Tuas cartas – para destinatários nomeados, e tão de todos nós que as lemos – me caíram nas mãos quando eu estava no mestrado. Gostei ainda mais de ti. Te conto. Tu me ajudaste, em silêncios e verborragia, nas ansiedades dos dias e nos espaços das noites. Um vinho, um café.
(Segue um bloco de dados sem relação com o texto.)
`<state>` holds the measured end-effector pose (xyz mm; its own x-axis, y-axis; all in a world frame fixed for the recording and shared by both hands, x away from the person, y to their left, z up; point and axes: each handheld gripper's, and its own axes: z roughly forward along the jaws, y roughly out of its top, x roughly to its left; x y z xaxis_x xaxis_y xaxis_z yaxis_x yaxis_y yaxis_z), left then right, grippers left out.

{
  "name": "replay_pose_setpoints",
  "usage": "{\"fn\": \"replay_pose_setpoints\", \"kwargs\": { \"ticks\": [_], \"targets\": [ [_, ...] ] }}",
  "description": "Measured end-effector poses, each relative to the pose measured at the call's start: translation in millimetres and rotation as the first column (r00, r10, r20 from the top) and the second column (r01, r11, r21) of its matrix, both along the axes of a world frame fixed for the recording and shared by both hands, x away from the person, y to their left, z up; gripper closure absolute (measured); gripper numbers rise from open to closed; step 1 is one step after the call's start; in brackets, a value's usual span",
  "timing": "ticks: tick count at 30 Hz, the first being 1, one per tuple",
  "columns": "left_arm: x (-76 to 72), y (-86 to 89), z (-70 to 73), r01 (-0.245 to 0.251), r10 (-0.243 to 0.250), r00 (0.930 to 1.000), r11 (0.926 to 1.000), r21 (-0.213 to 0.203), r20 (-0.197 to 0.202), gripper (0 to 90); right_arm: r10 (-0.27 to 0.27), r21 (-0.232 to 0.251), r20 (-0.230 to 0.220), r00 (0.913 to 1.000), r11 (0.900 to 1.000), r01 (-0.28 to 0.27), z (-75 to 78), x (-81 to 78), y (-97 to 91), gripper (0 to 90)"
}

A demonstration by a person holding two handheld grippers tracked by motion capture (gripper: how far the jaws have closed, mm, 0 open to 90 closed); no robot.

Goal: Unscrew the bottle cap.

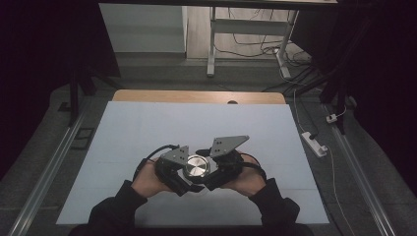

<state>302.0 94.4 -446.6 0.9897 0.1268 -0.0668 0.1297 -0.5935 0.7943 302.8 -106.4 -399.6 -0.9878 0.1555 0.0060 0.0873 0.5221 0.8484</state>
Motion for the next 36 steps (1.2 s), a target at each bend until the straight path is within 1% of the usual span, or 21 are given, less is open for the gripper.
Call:
{"fn": "replay_pose_setpoints", "kwargs": {
  "ticks": [2,6,9,11,13,14,15,17,23,25,26,27,29,30,32,33,34,35,36],
  "targets": [
    [0.2,0.3,-0.8,0.019,-0.019,0.9998,0.9998,-0.004,-0.002,15.8,0.037,0.011,-0.013,0.9992,0.9993,-0.037,-1.4,1.6,-2.0,20.0],
    [0.0,0.7,-1.8,0.045,-0.045,0.9990,0.9990,0.000,-0.001,15.8,0.077,0.016,-0.006,0.9970,0.9969,-0.077,-2.5,1.4,-2.2,20.0],
    [-0.3,1.2,-1.6,0.058,-0.058,0.9983,0.9983,0.002,-0.002,15.8,0.093,0.014,0.008,0.9957,0.9956,-0.093,-2.1,0.1,-2.1,20.0],
    [-0.5,1.8,-1.4,0.073,-0.073,0.9973,0.9973,-0.005,-0.003,15.8,0.103,0.016,0.013,0.9946,0.9946,-0.103,-1.1,-1.2,-2.2,20.0],
    [-0.7,2.1,-1.6,0.080,-0.080,0.9968,0.9967,0.010,0.005,15.8,0.109,0.033,0.017,0.9939,0.9935,-0.109,1.1,-1.9,-3.5,20.0],
    [-0.9,1.9,-2.3,0.082,-0.082,0.9966,0.9965,0.015,0.008,15.8,0.117,0.047,0.012,0.9931,0.9920,-0.117,2.5,-1.8,-4.7,20.0],
    [-0.9,1.6,-2.9,0.080,-0.080,0.9967,0.9966,0.018,0.009,15.8,0.118,0.055,0.010,0.9930,0.9914,-0.118,4.0,-1.6,-5.9,20.0],
    [-0.5,1.4,-3.4,0.079,-0.079,0.9968,0.9967,0.020,0.010,15.8,0.105,0.049,0.020,0.9943,0.9932,-0.106,5.4,-1.3,-7.5,20.0],
    [3.7,4.1,-4.6,0.020,-0.021,0.9997,0.9997,0.017,0.015,15.8,0.086,0.049,0.019,0.9961,0.9950,-0.087,2.6,2.1,-10.3,19.9],
    [5.6,6.6,-4.5,-0.002,0.002,0.9999,0.9999,0.011,0.014,15.8,0.073,0.044,0.027,0.9970,0.9963,-0.074,2.3,3.3,-11.8,19.9],
    [5.6,6.6,-4.5,-0.002,0.002,0.9999,0.9999,0.011,0.014,15.8,0.070,0.047,0.024,0.9973,0.9964,-0.071,2.1,3.7,-12.6,20.0],
    [6.7,9.3,-4.1,-0.025,0.025,0.9996,0.9997,0.007,0.014,15.8,0.065,0.048,0.024,0.9976,0.9967,-0.066,2.2,4.0,-13.6,20.0],
    [7.2,10.6,-3.8,-0.034,0.034,0.9993,0.9994,0.007,0.017,15.8,0.057,0.046,0.028,0.9980,0.9973,-0.058,2.4,4.4,-14.8,20.0],
    [8.1,12.9,-3.3,-0.053,0.053,0.9985,0.9986,0.007,0.016,15.8,0.051,0.046,0.028,0.9983,0.9975,-0.053,2.6,4.3,-15.5,20.0],
    [8.8,14.9,-2.8,-0.068,0.068,0.9975,0.9977,0.008,0.021,15.8,0.044,0.052,0.033,0.9985,0.9976,-0.046,3.0,4.3,-16.7,20.0],
    [8.8,14.9,-2.8,-0.068,0.068,0.9975,0.9977,0.008,0.021,15.8,0.042,0.053,0.032,0.9986,0.9976,-0.044,3.3,4.3,-17.4,20.0],
    [9.7,16.1,-2.3,-0.084,0.083,0.9961,0.9963,0.018,0.030,15.8,0.039,0.057,0.032,0.9987,0.9976,-0.041,3.4,4.2,-17.8,20.0],
    [9.7,16.1,-2.3,-0.084,0.083,0.9961,0.9963,0.018,0.030,15.8,0.034,0.057,0.035,0.9988,0.9977,-0.036,3.7,4.0,-18.2,20.0],
    [10.8,17.5,-2.9,-0.100,0.099,0.9947,0.9949,0.015,0.028,15.8,0.029,0.056,0.035,0.9990,0.9980,-0.031,4.0,3.7,-18.7,19.9]
  ]
}}
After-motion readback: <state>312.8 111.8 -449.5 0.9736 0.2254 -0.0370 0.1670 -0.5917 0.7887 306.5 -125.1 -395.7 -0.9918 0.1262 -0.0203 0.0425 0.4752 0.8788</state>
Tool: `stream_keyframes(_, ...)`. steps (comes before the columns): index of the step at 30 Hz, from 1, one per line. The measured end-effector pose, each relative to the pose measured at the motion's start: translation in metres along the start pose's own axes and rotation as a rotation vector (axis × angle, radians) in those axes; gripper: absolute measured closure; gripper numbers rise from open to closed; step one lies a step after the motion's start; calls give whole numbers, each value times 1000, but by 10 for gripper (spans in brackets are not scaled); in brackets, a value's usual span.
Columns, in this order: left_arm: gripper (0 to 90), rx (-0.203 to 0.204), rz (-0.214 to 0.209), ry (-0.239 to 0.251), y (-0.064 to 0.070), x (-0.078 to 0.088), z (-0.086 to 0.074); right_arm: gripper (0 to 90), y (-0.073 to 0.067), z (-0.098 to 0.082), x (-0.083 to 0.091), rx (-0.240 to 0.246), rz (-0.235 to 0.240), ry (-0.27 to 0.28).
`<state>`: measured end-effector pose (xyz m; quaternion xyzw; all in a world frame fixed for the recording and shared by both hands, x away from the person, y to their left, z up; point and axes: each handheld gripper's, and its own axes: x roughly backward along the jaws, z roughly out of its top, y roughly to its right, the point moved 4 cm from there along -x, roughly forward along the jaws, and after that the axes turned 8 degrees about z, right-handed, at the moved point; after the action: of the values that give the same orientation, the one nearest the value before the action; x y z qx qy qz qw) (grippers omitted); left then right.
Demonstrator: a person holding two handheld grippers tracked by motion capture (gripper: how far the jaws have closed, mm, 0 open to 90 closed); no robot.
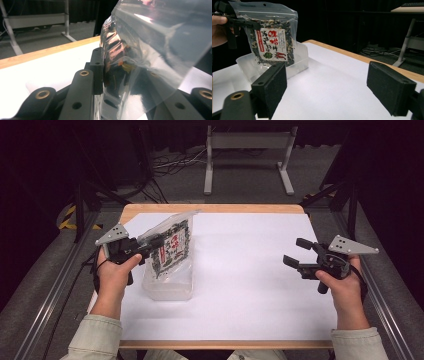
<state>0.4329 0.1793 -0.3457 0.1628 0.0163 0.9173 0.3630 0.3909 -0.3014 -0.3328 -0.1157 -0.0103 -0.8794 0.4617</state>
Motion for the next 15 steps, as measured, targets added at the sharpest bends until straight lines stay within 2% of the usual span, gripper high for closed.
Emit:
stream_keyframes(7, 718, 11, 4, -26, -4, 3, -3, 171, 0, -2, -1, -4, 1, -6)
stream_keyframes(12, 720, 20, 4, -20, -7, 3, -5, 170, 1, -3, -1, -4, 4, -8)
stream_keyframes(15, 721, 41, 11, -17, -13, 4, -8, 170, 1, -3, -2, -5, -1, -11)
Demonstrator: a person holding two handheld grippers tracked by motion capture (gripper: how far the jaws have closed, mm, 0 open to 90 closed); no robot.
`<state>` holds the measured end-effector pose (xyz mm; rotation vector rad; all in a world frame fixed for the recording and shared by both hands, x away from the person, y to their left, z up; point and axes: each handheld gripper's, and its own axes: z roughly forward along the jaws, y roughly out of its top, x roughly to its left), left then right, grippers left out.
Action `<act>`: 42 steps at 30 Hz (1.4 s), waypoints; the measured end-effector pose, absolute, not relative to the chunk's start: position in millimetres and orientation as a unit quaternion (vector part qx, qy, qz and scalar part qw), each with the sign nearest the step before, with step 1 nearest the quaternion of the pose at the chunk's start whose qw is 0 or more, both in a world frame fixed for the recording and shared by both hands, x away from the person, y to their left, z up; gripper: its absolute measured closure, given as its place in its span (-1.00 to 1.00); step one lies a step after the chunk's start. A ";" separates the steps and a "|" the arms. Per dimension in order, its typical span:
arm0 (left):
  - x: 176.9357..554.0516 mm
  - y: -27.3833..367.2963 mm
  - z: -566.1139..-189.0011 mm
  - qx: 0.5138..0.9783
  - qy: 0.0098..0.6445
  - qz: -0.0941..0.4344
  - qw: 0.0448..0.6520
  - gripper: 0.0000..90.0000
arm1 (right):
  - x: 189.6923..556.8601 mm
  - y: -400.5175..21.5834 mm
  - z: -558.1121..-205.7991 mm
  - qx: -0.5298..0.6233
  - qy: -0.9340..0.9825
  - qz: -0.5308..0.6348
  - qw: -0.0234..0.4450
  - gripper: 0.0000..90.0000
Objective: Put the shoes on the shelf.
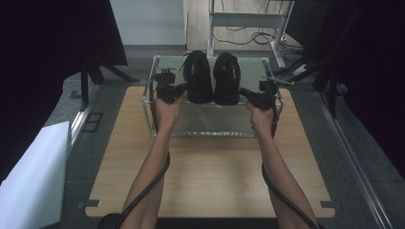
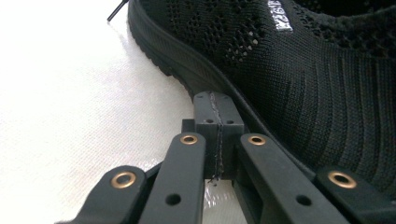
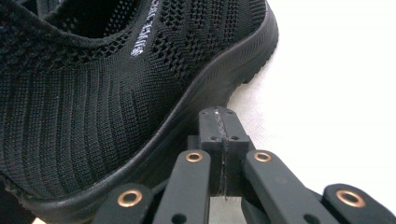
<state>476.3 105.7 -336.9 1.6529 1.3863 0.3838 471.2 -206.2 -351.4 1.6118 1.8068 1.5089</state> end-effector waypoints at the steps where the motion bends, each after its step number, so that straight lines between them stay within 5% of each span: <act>1: 477.7 103.4 -336.0 0.673 0.563 0.161 0.452 1.00 | 472.5 -205.1 -351.9 0.564 0.622 0.523 0.147 1.00; 11: 472.9 106.0 -339.2 0.666 0.552 0.172 0.471 0.97 | 473.2 -211.6 -356.0 0.560 0.613 0.540 0.136 0.88; 14: 462.0 109.8 -338.0 0.668 0.541 0.196 0.472 0.50 | 467.7 -220.8 -357.9 0.546 0.625 0.540 0.142 0.53; 17: 455.6 111.3 -337.4 0.671 0.535 0.205 0.471 0.30 | 460.7 -228.4 -359.7 0.538 0.625 0.548 0.139 0.40; 30: 407.2 122.6 -343.6 0.708 0.491 0.214 0.459 -0.35 | 416.7 -246.5 -356.2 0.467 0.674 0.537 0.197 -0.10; 42: 364.0 140.7 -355.3 0.716 0.484 0.204 0.460 -0.67 | 377.6 -259.8 -357.0 0.440 0.702 0.525 0.195 -0.44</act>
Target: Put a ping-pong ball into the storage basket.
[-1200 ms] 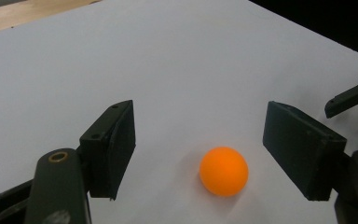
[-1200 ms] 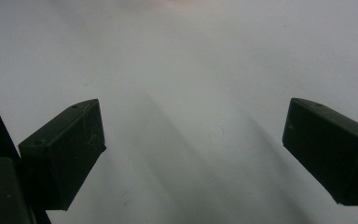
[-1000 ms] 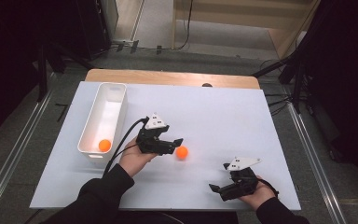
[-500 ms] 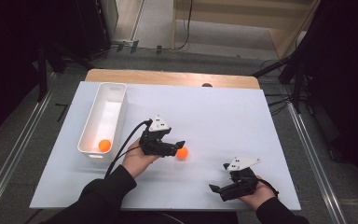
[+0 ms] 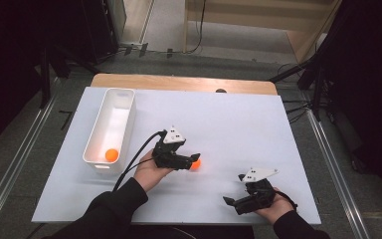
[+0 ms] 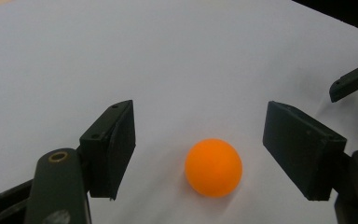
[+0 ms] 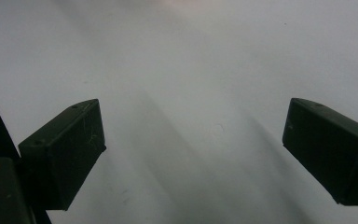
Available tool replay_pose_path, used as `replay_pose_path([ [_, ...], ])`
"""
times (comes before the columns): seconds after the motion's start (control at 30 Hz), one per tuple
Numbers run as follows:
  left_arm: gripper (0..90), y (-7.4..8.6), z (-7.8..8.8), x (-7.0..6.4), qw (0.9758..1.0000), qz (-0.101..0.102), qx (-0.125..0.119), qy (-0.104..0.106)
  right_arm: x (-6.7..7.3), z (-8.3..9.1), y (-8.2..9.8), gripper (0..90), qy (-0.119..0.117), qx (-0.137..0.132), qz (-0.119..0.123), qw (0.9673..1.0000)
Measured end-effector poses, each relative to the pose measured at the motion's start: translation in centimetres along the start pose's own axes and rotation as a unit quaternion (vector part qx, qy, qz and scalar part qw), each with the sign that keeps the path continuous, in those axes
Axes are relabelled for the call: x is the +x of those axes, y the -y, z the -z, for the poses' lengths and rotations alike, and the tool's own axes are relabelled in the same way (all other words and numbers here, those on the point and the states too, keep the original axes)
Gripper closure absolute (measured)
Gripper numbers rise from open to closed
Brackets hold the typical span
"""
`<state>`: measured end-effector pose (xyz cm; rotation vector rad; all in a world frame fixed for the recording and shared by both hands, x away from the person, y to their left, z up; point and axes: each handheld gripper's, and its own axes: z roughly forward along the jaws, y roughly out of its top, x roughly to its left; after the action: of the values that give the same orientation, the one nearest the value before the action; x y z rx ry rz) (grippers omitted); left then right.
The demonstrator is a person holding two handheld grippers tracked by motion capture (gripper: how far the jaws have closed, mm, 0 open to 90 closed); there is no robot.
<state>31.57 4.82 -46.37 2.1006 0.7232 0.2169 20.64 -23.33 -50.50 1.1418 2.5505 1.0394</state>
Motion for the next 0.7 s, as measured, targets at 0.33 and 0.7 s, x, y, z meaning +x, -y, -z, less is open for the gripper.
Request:
replay_pose_path([
  [0.33,25.7,0.4,-0.7,-0.4,1.0000,-0.002,0.005,0.004,0.0,0.0,0.0,4.4,0.000,0.000,0.000,1.0000],
  [0.7,25.6,1.2,-1.5,-0.9,0.9997,-0.012,0.011,0.016,0.0,0.0,0.0,4.4,0.001,0.001,0.000,1.0000],
])
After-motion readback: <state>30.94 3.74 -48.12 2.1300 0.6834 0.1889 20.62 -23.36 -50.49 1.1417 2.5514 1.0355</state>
Te ver tão grande, tão humano, tão cheio de tanto amor, tanta solidão, tanta esperança, tanta bravura e dignidade (sem nunca negar o medo) e tanta nudez me fizeram chorar e rir. Tu és um espelho para tanta gente. Fiquei jurando baixinho que, se um dia fosse fazer doutorado, te estudaria. Hoje te cumpro a promessa. Quando penso em ti, me vem à cabeça J. D. Salinger em O Apanhador no Campo de Centeio (1951), naquela horinha em que o Holden entende que: “Bom mesmo é o livro que quando a gente acaba de ler fica querendo ser um grande amigo do autor para poder telefonar para ele toda vez que der vontade”. Já quis muito te ligar. Aí, te li. Obrigada por me fazer companhia através de todo eterno que tu deixaste. E por nunca temer te mostrar. Só coragem como a tua nos ajuda a vencer o cinismo. Te beijo. Te mando sóis e umas estrelinhas também. Ah, e músicas do Caetano. Poesias soltas e gritadas.

Para sempre tua,

Camila V.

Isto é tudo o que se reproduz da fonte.